» **The task**: Restate, word for word, each entry that follows, but skip its pictures.

Stored items
Start of Block
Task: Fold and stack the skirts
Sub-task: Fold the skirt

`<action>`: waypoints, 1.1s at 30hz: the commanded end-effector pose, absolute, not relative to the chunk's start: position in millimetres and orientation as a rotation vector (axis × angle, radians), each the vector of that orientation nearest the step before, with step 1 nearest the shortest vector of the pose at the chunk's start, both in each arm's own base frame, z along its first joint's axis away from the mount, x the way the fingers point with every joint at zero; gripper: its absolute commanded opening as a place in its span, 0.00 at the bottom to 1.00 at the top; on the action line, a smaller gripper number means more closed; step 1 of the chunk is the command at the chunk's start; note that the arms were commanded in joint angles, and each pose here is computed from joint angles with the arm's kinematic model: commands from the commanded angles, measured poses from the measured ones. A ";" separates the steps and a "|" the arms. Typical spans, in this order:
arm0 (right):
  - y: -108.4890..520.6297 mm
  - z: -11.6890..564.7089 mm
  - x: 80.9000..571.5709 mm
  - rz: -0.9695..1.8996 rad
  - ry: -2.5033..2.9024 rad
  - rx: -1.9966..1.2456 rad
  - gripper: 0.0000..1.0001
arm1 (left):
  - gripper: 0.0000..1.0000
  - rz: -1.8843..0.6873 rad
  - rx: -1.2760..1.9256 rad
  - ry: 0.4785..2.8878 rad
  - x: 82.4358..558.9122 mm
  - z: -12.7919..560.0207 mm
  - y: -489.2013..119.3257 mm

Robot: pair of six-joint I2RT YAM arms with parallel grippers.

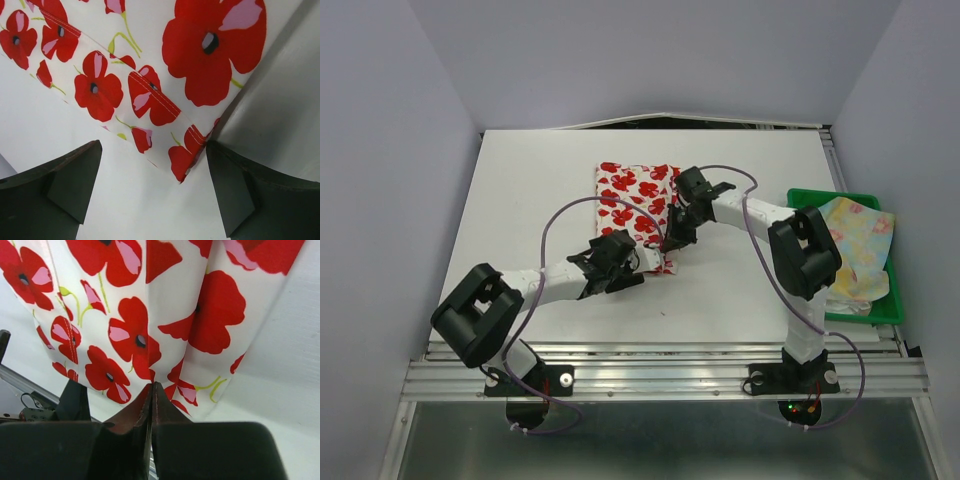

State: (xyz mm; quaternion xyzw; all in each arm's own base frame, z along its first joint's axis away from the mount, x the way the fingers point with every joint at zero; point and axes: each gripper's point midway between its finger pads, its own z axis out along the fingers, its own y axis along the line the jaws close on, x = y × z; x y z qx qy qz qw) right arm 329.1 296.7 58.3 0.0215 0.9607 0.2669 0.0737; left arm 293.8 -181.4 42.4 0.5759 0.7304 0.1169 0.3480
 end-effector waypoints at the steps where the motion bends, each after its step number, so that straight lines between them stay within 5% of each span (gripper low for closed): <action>1: 295.7 58.6 327.3 0.848 2.887 0.069 0.03 | 0.99 0.287 1.492 1.908 290.9 34.5 -180.1; 7: 288.0 56.4 328.9 0.847 2.895 0.070 0.01 | 0.98 0.282 1.502 1.923 286.2 25.0 -176.9; 9: 291.8 60.8 328.7 0.882 2.890 0.060 0.13 | 0.98 0.274 1.496 1.923 286.2 26.1 -178.2; 12: 294.7 65.2 331.0 0.902 2.878 0.056 0.01 | 0.98 0.267 1.496 1.925 286.4 26.3 -179.6; 33: 249.2 48.9 338.6 0.756 2.912 0.088 0.01 | 0.98 0.255 1.529 1.953 276.7 13.1 -171.5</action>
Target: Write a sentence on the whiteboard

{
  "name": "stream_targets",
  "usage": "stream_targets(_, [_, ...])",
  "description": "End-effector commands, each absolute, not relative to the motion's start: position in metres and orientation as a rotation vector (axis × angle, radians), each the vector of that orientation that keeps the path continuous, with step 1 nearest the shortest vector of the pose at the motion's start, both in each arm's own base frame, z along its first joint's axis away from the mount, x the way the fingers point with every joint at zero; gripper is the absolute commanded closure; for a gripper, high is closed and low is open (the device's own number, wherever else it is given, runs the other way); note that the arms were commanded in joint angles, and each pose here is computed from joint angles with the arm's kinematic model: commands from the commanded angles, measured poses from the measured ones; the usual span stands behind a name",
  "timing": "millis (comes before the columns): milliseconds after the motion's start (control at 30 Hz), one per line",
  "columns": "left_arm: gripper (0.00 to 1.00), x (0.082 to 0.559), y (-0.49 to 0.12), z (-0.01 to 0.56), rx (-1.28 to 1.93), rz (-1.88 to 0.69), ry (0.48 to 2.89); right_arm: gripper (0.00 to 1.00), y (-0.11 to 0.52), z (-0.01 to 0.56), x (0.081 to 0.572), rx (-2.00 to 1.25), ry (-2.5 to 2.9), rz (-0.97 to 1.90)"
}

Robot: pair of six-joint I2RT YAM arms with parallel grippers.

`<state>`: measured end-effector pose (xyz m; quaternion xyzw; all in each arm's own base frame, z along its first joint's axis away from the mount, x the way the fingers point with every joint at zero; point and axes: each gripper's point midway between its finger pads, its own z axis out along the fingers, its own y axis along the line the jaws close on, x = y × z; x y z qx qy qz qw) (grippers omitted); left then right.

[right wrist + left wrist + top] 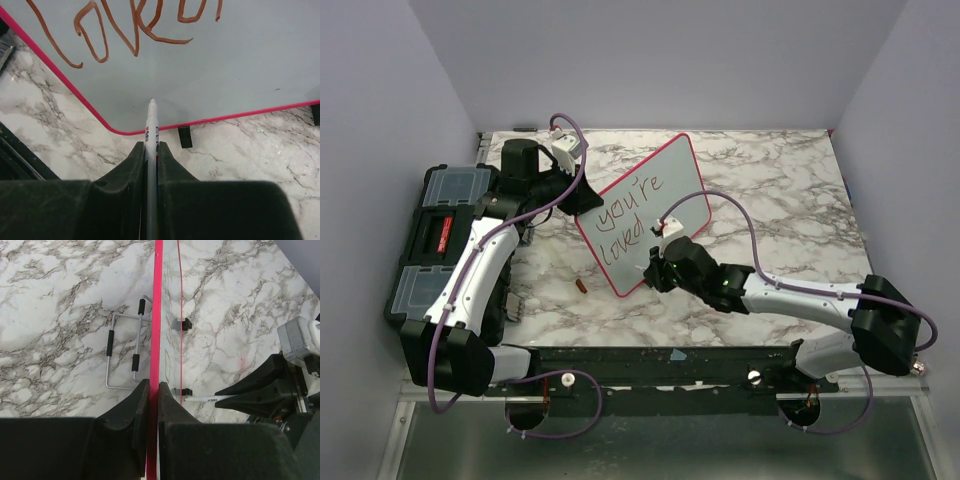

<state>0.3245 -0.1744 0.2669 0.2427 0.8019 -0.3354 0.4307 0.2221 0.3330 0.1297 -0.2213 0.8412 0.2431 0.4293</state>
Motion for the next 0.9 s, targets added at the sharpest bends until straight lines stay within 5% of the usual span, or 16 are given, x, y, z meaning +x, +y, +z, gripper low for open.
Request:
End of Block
» **Solution to this task**:
Task: Fold and stack the skirts
Sub-task: Fold the skirt

`<action>`: waypoints, 1.1s at 30hz: the commanded end-effector pose, absolute, not relative to the chunk's start: position in millimetres and orientation as a rotation vector (axis × angle, radians), each the vector of that orientation nearest the step before, with step 1 nearest the shortest vector of the pose at the chunk's start, both in each arm's own base frame, z along its first joint's axis away from the mount, x the way the fingers point with every joint at zero; gripper: its absolute commanded opening as a place in its span, 0.00 at the bottom to 1.00 at the top; on the action line, a smaller gripper number means more closed; step 1 of the chunk is the command at the chunk's start; note that the arms were commanded in joint angles, and each pose here is computed from joint angles with the arm's kinematic model: commands from the commanded angles, measured poses from the measured ones. A ";" separates the steps and a "|" the arms. Typical spans, in this order:
arm0 (right):
  - y: -108.4890..520.6297 mm
  - z: -11.6890..564.7089 mm
  - x: 80.9000..571.5709 mm
  - rz: -0.9695..1.8996 rad
  - ry: -2.5033..2.9024 rad
  - rx: -1.9966..1.2456 rad
  - gripper: 0.0000..1.0001
arm1 (left):
  - gripper: 0.0000..1.0000
  - rz: -1.8843..0.6873 rad
  - rx: -1.2760..1.9256 rad
  - ry: 0.4785..2.8878 rad
  - x: 82.4358..558.9122 mm
  - z: -12.7919..560.0207 mm
  - y: -489.2013..119.3257 mm

Robot: pair of six-joint I2RT YAM arms with parallel grippers.


State: (xyz mm; quaternion xyzw; all in each arm's own base frame, z along its first joint's axis away from the mount, x the way the fingers point with every joint at zero; point and axes: each gripper's point midway between its finger pads, its own z axis out along the fingers, its own y axis along the line the jaws close on, x = y × z; x y z qx qy qz qw) right arm 329.1 296.7 58.3 0.0215 0.9607 0.2669 0.0737; left arm 293.8 -181.4 42.4 0.5759 0.7304 0.1169 0.3480
 end-effector waypoints at the steps where the motion bends, each after its step number, so that straight lines between them stay within 5% of each span (gripper low for closed): <action>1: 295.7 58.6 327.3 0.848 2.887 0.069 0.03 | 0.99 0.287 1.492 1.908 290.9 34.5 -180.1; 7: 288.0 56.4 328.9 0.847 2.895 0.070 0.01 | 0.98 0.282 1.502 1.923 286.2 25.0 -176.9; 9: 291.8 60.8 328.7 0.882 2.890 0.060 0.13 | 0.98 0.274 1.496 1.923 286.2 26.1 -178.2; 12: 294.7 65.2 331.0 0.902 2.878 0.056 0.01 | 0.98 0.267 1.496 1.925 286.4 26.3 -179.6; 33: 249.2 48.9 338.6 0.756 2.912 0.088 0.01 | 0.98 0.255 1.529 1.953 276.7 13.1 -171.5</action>
Target: Write a sentence on the whiteboard

{
  "name": "stream_targets",
  "usage": "stream_targets(_, [_, ...])",
  "description": "End-effector commands, each absolute, not relative to the motion's start: position in metres and orientation as a rotation vector (axis × angle, radians), each the vector of that orientation that keeps the path continuous, with step 1 nearest the shortest vector of the pose at the motion's start, both in each arm's own base frame, z along its first joint's axis away from the mount, x the way the fingers point with every joint at zero; gripper is the absolute commanded closure; for a gripper, high is closed and low is open (the device's own number, wherever else it is given, runs the other way); note that the arms were commanded in joint angles, and each pose here is computed from joint angles with the arm's kinematic model: commands from the commanded angles, measured poses from the measured ones; the usual span stands behind a name",
  "timing": "millis (comes before the columns): milliseconds after the motion's start (control at 30 Hz), one per line",
  "columns": "left_arm: gripper (0.00 to 1.00), x (0.082 to 0.559), y (-0.49 to 0.12), z (-0.01 to 0.56), rx (-1.28 to 1.93), rz (-1.88 to 0.69), ry (0.48 to 2.89); right_arm: gripper (0.00 to 1.00), y (-0.11 to 0.52), z (-0.01 to 0.56), x (0.081 to 0.572), rx (-2.00 to 1.25), ry (-2.5 to 2.9), rz (-0.97 to 1.90)"
}

Robot: pair of six-joint I2RT YAM arms with parallel grippers.

`<state>`: measured end-effector pose (xyz m; quaternion xyzw; all in each arm's own base frame, z along its first joint's axis away from the mount, x the way the fingers point with every joint at zero; point and axes: each gripper's point midway between its finger pads, its own z axis out along the fingers, its own y axis along the line the jaws close on, x = y × z; x y z qx qy qz qw) (grippers omitted); left then right.

[right wrist + left wrist + top] 

<state>0.3245 -0.1744 0.2669 0.2427 0.8019 -0.3354 0.4307 0.2221 0.3330 0.1297 -0.2213 0.8412 0.2431 0.4293</state>
Motion for the next 0.9 s, targets added at the sharpest bends until straight lines stay within 5% of the usual span, or 16 are given, x, y, z meaning +x, +y, +z, gripper low for open.
Request:

The exercise has nothing more to it.